One complementary solution is to track progress and step up problem-solving with the Member States in delivering existing and new commitments. That is why we are developing an Environmental Implementation Review (or EIR in short).  The EIR will give a comprehensive, strategic overview of Member States' performance enabling an informed dialogue and finding efficient solutions, preferably before a breach of EU law occurs.

This Review will aim:…

  • to improve our shared knowledge about existing implementation gaps in EU environmental policy and law in each Member State;
  • to provide new solutions in addition and complementary to legal enforcement;
  • to address the underlying root causes of these gaps;
  • and to stimulate exchanges of good practices. 

As a first step, country reports will prepare the ground for bilateral country dialogues between the Commission and the Member States concerned. These will enable high level discussions on any significant implementation gaps common to several Member States.

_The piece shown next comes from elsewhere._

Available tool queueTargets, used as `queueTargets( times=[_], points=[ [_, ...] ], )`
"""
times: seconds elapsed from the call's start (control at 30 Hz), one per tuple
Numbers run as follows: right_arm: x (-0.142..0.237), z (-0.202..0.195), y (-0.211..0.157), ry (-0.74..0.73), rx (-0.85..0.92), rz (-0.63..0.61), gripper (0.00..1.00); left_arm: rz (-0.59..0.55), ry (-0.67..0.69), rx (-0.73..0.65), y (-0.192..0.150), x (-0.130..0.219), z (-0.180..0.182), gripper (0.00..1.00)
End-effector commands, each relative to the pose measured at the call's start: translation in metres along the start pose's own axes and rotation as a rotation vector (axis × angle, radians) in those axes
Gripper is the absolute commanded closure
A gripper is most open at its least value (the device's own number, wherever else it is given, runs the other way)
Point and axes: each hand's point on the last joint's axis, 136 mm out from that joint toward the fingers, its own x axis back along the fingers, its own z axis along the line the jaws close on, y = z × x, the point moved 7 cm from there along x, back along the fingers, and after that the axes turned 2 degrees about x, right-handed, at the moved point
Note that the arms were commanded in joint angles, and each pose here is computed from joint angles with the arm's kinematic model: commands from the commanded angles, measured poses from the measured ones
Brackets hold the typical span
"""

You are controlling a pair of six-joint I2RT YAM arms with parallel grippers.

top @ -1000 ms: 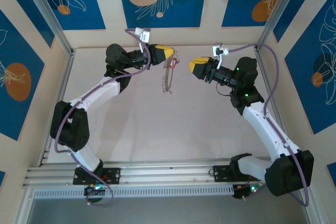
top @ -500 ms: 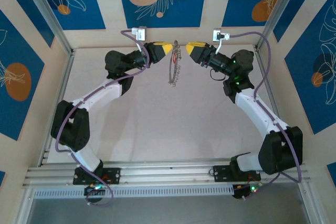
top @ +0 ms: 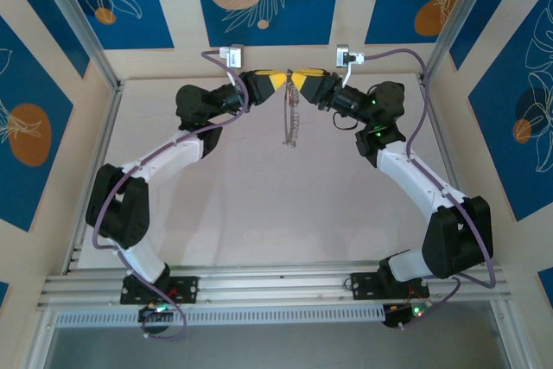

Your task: Put the keys on the keyring

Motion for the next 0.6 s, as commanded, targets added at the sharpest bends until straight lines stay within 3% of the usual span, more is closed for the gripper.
queueTargets(
  times=[0.0, 0.33, 0.57],
  points=[
    [-0.006, 0.008, 0.009, 0.042, 0.043, -0.014, 0.72, -0.039, -0.037, -0.043, 0.007, -0.004, -0.009, 1.0],
    [-0.011, 0.004, 0.001, 0.051, 0.024, 0.014, 0.79, -0.038, -0.042, -0.046, 0.008, -0.006, -0.009, 1.0],
    [-0.01, 0.003, -0.002, 0.052, 0.019, 0.023, 0.94, -0.04, -0.042, -0.048, 0.008, -0.006, -0.01, 1.0]
  ],
)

The idea behind the EIR is not new. Similar overviews have existed for many years in other policy fields such as the Single Market, digital economy, SMEs, taxation, consumer protection, and have a proven successful track record.

Before the end of 2016, the Commission also intends to deliver an initiative on access to justice. This will take the form of an Interpretative Guidance on the rulings that the Court of Justice of the European Union has already handed down on this important topic. The Guidance will help Member States, national courts and citizens as well as environmental NGOs to deal better with legal challenges.

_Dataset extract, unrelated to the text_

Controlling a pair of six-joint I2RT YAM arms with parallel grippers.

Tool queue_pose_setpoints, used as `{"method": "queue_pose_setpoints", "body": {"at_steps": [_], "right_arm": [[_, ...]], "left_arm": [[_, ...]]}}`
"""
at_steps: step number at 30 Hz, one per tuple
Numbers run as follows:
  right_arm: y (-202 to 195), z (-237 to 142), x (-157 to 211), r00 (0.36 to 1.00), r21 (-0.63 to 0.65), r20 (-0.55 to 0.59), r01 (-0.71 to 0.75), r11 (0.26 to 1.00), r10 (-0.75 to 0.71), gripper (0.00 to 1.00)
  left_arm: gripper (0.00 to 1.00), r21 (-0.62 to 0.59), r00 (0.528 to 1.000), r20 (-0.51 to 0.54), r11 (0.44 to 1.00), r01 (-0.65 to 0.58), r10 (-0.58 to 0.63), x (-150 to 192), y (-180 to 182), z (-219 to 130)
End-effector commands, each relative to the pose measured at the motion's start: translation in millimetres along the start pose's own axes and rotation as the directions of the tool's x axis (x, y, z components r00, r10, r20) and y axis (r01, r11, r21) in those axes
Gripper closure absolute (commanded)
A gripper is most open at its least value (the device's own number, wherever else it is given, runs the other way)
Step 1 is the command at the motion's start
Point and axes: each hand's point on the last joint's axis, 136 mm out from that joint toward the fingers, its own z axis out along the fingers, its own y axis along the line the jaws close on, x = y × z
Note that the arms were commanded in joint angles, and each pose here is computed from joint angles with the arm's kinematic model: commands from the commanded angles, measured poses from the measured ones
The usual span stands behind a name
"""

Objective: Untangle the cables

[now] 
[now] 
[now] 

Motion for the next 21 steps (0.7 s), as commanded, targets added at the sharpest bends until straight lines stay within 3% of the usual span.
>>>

A better environment in Europe cannot be achieved via action in the EU alone. We need third countries to take action to move to more circular economic models, to adopt high environment standards, to join us in fighting wildlife trafficking or protecting  forests as biodiversity hubs and carbon sinks,  to mention just a few key areas.

I am committed to stepping up environmental dialogues with key partner countries and international organisations. This year there will be to important opportunities to do this, in the UNEA 2 and the Conferences of the Parties of the Conventions on Biodiversity and Trade in Endangered Species. But I want to do more and make sure in particular that we actively promote resource efficiency and the circular economy through the G7 and bilateral outreach.

One specific word on the Arctic: Safeguarding its environment remains one of the priorities of the EU's Arctic policy. The Commission's forthcoming Arctic Communication will emphasise the importance of sustainable development in the region. Once adopted, it will need to be translated into concrete actions. I count on your active engagement and support.

I look forward to continuing to working with you for healthy people and a healthy planet. The strategic framework is well established, and now we must focus on implementing the actions we have agreed to – both internationally and at EU level.

This means incorporating the SDGs into our internal and external policies, realising the Circular Economy package and achieving the goals of the 7th Environment Action Programme.

In 2050, I want our children and grandchildren to live in a world with clean air and clean water; with food on their plate that they know is good for them; with products that are safe to use and energy that is clean; a world with abundant and diverse nature, from which we have learnt not to waste anything. There is a lot of hard work ahead of us, but I believe that we can “live well, within the limits of our planet”.